■ Collected data:

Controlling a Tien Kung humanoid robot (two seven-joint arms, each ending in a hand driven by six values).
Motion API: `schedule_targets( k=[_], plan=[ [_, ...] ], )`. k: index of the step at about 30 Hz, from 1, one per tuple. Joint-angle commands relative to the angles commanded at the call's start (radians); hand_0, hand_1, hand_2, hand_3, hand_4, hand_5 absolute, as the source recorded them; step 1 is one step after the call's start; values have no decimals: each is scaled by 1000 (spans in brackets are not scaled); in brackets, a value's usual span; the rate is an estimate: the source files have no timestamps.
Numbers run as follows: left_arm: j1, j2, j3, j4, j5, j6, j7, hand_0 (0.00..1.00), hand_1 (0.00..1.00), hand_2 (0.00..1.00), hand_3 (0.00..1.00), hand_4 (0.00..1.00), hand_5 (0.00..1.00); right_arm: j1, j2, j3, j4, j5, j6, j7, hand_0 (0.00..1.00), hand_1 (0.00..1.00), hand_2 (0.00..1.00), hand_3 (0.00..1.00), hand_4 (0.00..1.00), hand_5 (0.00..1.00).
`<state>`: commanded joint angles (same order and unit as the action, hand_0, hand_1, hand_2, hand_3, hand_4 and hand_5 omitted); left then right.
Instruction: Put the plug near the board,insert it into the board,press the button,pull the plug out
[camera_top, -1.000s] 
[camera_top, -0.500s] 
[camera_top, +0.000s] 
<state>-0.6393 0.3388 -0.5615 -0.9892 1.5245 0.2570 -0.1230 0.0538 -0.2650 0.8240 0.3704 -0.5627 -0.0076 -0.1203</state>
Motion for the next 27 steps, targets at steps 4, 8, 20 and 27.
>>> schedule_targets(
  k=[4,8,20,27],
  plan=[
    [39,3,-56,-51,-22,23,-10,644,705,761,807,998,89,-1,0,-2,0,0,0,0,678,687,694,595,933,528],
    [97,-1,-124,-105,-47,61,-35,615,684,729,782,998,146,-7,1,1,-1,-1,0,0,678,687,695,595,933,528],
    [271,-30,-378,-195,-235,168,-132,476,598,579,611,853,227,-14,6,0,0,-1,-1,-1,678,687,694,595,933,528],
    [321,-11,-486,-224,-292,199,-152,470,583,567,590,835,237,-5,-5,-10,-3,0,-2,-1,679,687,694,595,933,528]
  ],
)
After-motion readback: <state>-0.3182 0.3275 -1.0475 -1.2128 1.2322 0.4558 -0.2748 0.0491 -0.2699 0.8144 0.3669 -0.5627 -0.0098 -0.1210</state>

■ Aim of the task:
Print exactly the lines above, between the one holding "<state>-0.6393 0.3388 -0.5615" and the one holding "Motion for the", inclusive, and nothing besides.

■ Result below:
<state>-0.6393 0.3388 -0.5615 -0.9892 1.5245 0.2570 -0.1230 0.0538 -0.2650 0.8240 0.3704 -0.5627 -0.0076 -0.1203</state>
Motion for the next 27 steps, targets at steps 4, 8, 20 and 27.

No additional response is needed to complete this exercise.